RASTREAMENTO De acordo com Caroline Alencar, a limitação se manifesta de acordo com a área do cérebro afetada. Para detectar onde está o problema, o Hospital de Olhos submete os pacientes à técnica de sensibilidade ao contraste, usada há mais de 100 anos em laboratório nos Estados Unidos. “Ver letra pequena não é uma habilidade tão importante para a visão quando o contraste. É uma função totalmente cerebral, que não depende da estrutura do olho”, informa. Depois de analisar a maneira como a pessoa recebe os diferentes estímulos, é possível fazer uma varredura do funcionamento do cérebro. A área de bioengenharia do Lapan está desenvolvendo outros testes que consigam avaliar a localização e o grau do problema.
Há também testes sensíveis de rastreamento ocular. Usada como ferramenta de marketing, para descobrir, por exemplo, para onde o consumidor olha primeiro quando entra no supermercado, o equipamento agora aplicado na neurovisão acompanha os movimentos sutis dos olhos durante a leitura.
O tratamento também é bastante simples. “Como o cérebro é feito de neurônios, células que conseguem se recuperar em certo nível, quem tem lesão em algumas áreas pode apresentar melhora”, relata a neurocientista. Outra alternativa são filtros coloridos que podem ser colocados nos óculos ou nas lentes de contato. Caroline explica que, normalmente, o paciente tem sensibilidade a uma única cor, que não é processada corretamente e causa confusão. Usando a lente como bloqueio, as 300 crianças participantes de um estudo do Lapan alcançaram melhora imediata de 230% na qualidade da leitura, podendo compreender o texto. O acompanhamento deve ser anual, porque o cérebro precisa ser treinado.
Luiz Carlos Madureira Martins só descobriu a dislexia visual porque a filha, com os mesmos sintomas, recebeu recentemente o diagnóstico. Há oito meses usando óculos com lente azul, ele revela que está mais concentrado e tem mais facilidade para escrever. Até o humor melhorou. Na escola, o diretor fica atento aos alunos e incentiva os pais a buscar tratamento.
Vôce Sabia?
O daltonismo é um problemas visuais ligados ao cérebro. O defeito está nas células nervosas da retina que percebem as cores verde e vermelha.
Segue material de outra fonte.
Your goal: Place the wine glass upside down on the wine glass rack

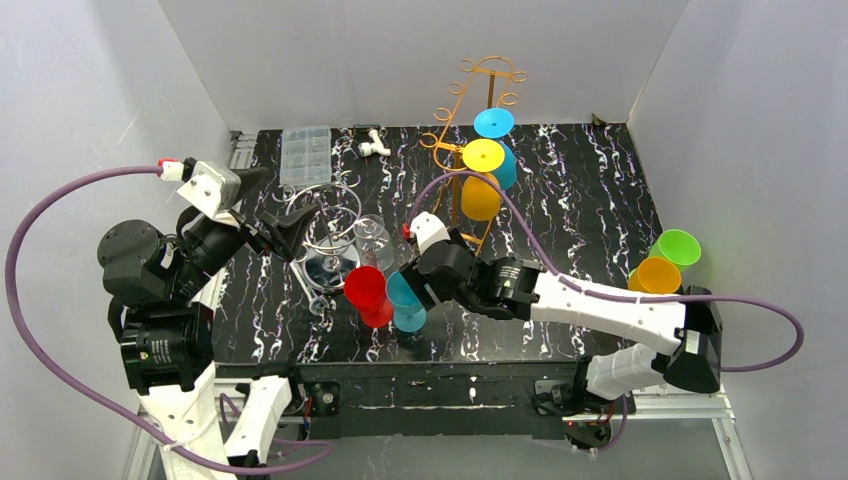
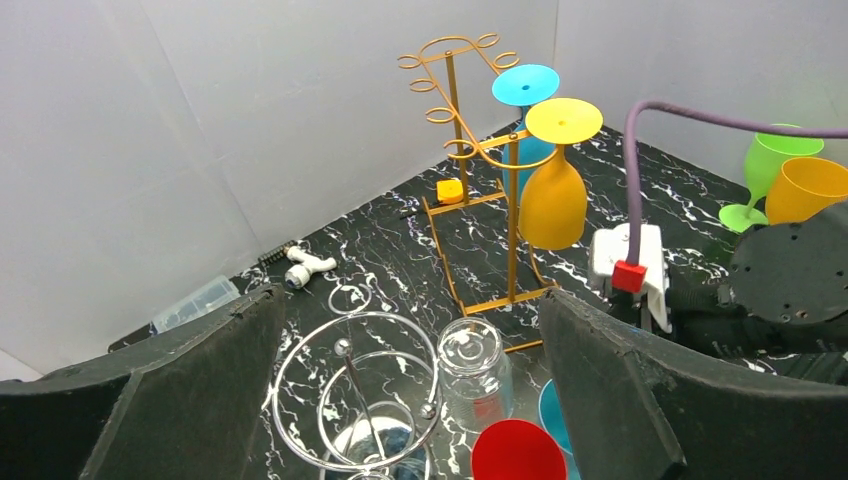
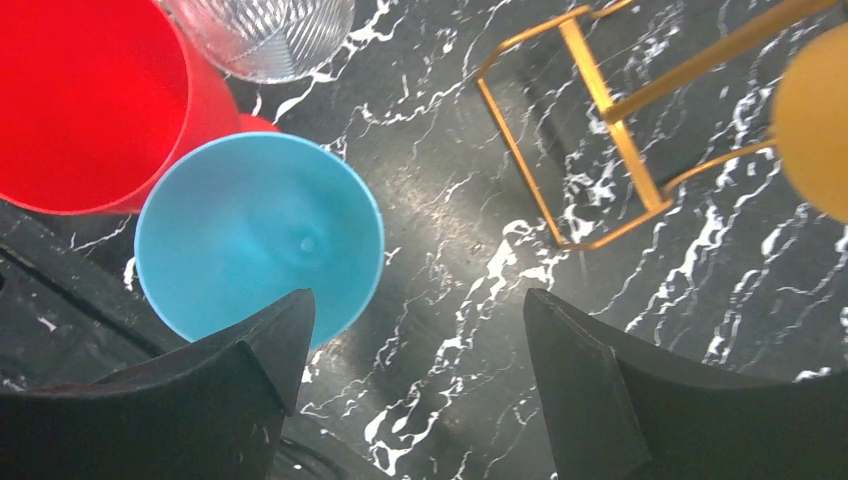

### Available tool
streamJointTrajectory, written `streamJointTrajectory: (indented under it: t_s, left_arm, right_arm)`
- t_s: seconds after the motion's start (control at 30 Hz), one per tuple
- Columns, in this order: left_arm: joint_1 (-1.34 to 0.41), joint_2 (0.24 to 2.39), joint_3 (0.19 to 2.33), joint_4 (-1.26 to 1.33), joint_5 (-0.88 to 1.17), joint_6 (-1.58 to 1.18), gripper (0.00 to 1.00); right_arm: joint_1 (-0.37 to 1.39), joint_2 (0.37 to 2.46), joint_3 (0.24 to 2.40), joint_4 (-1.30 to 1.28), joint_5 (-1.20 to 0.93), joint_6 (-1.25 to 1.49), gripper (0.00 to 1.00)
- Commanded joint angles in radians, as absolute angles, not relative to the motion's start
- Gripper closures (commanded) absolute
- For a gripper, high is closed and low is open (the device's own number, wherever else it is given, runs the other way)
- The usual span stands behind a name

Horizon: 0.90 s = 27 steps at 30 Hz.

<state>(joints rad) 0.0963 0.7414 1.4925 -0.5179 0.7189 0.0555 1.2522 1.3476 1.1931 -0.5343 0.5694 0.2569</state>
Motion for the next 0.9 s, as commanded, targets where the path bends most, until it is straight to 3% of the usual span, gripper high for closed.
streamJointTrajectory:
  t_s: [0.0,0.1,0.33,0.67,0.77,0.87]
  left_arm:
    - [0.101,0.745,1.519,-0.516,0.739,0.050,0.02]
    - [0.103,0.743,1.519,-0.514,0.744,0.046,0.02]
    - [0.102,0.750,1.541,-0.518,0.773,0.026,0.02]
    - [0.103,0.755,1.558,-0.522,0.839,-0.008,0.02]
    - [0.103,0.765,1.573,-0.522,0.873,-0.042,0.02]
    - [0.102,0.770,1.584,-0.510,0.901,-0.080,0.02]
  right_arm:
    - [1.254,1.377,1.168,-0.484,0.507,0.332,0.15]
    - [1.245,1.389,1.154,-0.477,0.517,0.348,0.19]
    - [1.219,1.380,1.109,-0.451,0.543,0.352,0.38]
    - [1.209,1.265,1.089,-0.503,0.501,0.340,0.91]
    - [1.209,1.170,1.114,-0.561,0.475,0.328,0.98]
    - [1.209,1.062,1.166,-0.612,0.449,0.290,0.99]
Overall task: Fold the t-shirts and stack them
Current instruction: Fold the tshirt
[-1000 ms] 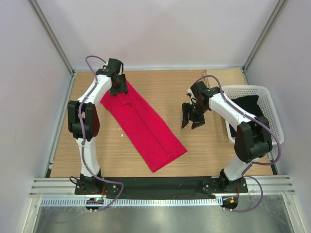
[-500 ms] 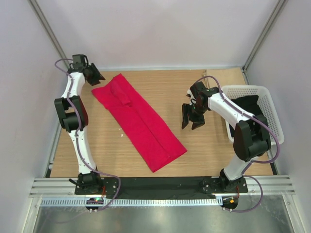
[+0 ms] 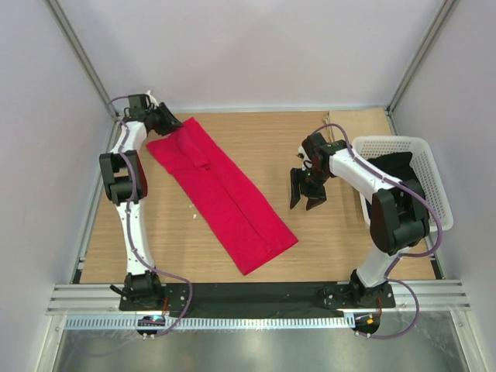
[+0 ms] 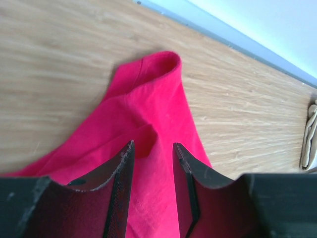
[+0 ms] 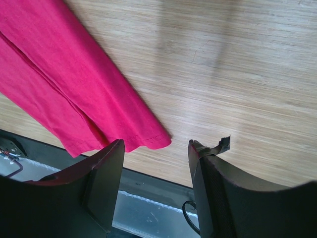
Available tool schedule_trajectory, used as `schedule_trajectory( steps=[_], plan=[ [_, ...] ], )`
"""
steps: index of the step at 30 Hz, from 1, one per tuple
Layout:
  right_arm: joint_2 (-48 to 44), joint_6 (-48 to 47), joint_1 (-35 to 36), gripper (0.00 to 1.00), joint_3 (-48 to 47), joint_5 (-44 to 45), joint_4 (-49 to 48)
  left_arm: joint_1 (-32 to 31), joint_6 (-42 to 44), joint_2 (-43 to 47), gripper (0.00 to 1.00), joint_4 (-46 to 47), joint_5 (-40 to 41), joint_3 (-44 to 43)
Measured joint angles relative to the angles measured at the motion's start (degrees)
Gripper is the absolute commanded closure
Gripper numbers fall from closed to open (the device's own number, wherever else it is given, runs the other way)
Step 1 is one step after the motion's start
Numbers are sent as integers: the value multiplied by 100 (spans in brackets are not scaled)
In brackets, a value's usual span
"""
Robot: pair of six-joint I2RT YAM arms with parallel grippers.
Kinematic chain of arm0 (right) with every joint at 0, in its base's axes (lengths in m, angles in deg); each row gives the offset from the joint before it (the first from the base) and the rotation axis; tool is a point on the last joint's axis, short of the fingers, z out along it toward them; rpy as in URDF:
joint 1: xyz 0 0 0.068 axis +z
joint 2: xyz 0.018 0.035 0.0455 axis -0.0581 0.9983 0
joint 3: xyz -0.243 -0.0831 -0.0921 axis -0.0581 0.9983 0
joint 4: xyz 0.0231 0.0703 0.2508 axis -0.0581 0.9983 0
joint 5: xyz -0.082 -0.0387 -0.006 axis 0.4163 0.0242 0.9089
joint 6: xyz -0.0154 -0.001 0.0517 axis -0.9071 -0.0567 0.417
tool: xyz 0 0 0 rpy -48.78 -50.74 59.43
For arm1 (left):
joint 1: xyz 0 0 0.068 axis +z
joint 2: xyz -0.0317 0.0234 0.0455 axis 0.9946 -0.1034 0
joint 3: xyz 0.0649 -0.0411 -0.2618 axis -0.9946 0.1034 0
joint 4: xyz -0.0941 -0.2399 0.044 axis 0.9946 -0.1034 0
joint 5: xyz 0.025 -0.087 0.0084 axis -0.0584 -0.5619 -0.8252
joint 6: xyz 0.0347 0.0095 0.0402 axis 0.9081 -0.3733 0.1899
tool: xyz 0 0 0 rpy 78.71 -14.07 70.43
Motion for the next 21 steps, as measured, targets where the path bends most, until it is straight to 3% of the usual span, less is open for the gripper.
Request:
schedule_trajectory(
  steps=[8,16,21],
  plan=[
    [111,7,15,39,0,0,7,-83,-61,-446,66,205,-225,-358],
    [111,7,15,39,0,-2,20,-262,122,-501,60,184,-254,-398],
    [114,4,15,39,0,-7,17,-297,479,-354,76,-118,-133,-391]
  ],
)
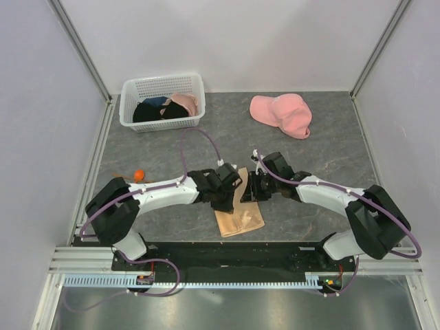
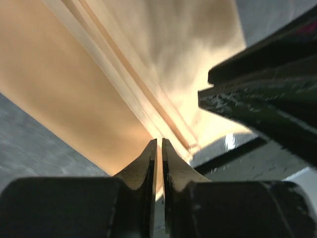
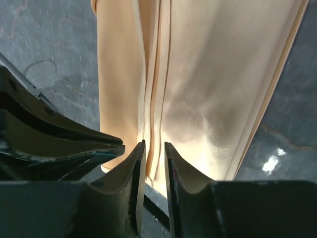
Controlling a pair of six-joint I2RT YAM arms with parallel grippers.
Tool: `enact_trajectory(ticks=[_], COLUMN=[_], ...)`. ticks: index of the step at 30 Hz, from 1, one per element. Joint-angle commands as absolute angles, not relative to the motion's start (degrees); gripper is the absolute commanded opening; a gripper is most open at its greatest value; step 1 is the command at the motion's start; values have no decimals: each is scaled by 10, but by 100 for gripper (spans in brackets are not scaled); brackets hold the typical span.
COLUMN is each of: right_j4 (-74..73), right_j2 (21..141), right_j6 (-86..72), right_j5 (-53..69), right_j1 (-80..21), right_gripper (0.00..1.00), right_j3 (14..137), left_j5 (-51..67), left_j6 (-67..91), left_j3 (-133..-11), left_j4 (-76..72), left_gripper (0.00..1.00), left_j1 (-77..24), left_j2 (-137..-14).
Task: Fold the napkin into a case and place the utensils inside
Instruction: Smooth out the 2/3-rectangle-folded napkin at the center of the board.
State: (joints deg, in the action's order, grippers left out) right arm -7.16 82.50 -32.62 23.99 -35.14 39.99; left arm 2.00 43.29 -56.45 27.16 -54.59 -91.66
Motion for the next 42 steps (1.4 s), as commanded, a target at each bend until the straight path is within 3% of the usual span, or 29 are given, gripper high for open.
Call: enact_trajectory(ticks=[1, 6, 20, 27, 34, 42], right_j4=[-14, 17, 42, 27, 2, 27], right_j2=[799, 807, 838, 825, 802, 797], right_j6=[-373, -376, -370, -372, -384, -424], right_j5=[255, 255, 238, 240, 237, 228], right_j1=[-362, -366, -366, -374, -418, -487], right_gripper=[25, 15, 14, 14, 25, 39], right_j3=[353, 316, 287, 301, 339, 336], left_j5=[24, 18, 12, 3, -52, 24], left_j6=[502, 521, 562, 557, 541, 488], left_j3=[-534, -510, -426, -453, -483, -500], left_j4=[270, 269, 274, 293, 341, 305], left_gripper=[12, 11, 10, 10, 12, 13], left_j1=[-583, -602, -624, -624, -586, -529], left_j2=[-896, -885, -829, -814, -779, -810])
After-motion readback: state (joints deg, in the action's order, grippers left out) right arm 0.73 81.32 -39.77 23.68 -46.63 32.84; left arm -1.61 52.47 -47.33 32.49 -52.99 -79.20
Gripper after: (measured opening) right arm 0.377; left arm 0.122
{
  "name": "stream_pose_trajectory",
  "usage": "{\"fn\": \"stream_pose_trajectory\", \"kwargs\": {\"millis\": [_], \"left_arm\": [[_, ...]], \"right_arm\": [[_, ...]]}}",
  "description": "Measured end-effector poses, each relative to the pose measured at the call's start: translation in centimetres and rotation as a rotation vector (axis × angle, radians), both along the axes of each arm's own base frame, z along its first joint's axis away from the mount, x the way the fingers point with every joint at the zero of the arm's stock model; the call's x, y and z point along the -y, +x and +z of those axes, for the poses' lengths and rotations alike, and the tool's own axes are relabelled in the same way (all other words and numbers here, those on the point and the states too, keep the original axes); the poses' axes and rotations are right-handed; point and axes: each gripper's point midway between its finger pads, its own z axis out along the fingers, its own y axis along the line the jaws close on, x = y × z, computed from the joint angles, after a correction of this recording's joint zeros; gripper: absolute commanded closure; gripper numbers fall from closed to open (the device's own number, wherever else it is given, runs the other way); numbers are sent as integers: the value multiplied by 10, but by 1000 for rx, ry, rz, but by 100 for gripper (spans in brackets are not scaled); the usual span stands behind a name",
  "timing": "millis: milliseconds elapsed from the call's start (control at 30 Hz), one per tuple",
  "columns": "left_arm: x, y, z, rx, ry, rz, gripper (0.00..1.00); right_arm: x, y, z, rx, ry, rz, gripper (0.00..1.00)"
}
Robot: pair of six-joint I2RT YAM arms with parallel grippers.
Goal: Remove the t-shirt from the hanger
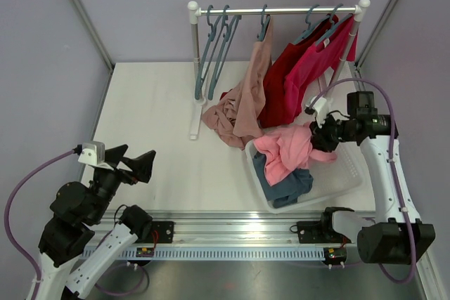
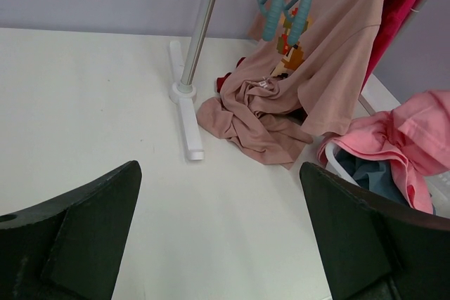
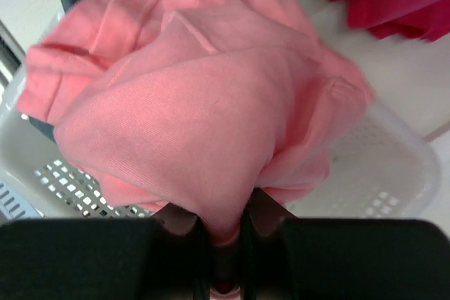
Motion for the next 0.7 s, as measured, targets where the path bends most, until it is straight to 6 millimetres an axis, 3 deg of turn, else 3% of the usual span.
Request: {"fn": "stream_pose_trajectory", "kwargs": {"millis": [133,267,367,400,500,600,700], "left_arm": [[2,1,-1,3,-2,-5,1],[4,2,0,5,-4,-13,1],[5,2,-1,3,-3,-17,1],[5,2,-1,3,-3,-18,1],[6,2,-1,2,-5,-21,1],[7,2,0,3,-8,-24,1],[9,4,2,9,-16,-28,1]], "right_arm": [[6,-17,-62,-188,-45,30,84],[22,-33,-124,-374,-132,33,67],[33,-46,-141,-421,-198,38,48],[36,-46,-141,-412,-215,38,33],[40,-43,-123,-339,-243,39,11],[39,-30,-77,-201,-244,31,2],[32,-13,-19,-30,-211,25,1]]}}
Qualquer problema na primeira área do cérebro que recebe o estímulo visual pode provocar o que se chama de cegueira cortical, felizmente reversível. A pessoa não enxerga, mas tem os olhos intactos.
Pacientes com depressão de fato veem o mundo mais cinza. Quando você está com uma tristeza profunda, o sistema de transmissão no cérebro muda todo, inclusive para perceber as cores.
A ciência ainda precisa avançar para dar uma resposta definitiva, mas suspeita-se que os problemas de neurovisão venham do nascimento ou surjam durante o desenvolvimento da criança.
Ter dificuldade para subir escada rolante, dirigir ou ler um livro na fase adulta pode não ser estresse, frescura ou labirintite. Muitas vezes, a pessoa está com problema no processamento cerebral de imagens.
Nos Estados Unidos, os motoristas passam por teste de sensibilidade ao contraste. Mais importante que conseguir letras pequenas, é ter a capacidade de enxergar uma placa pouco nítida.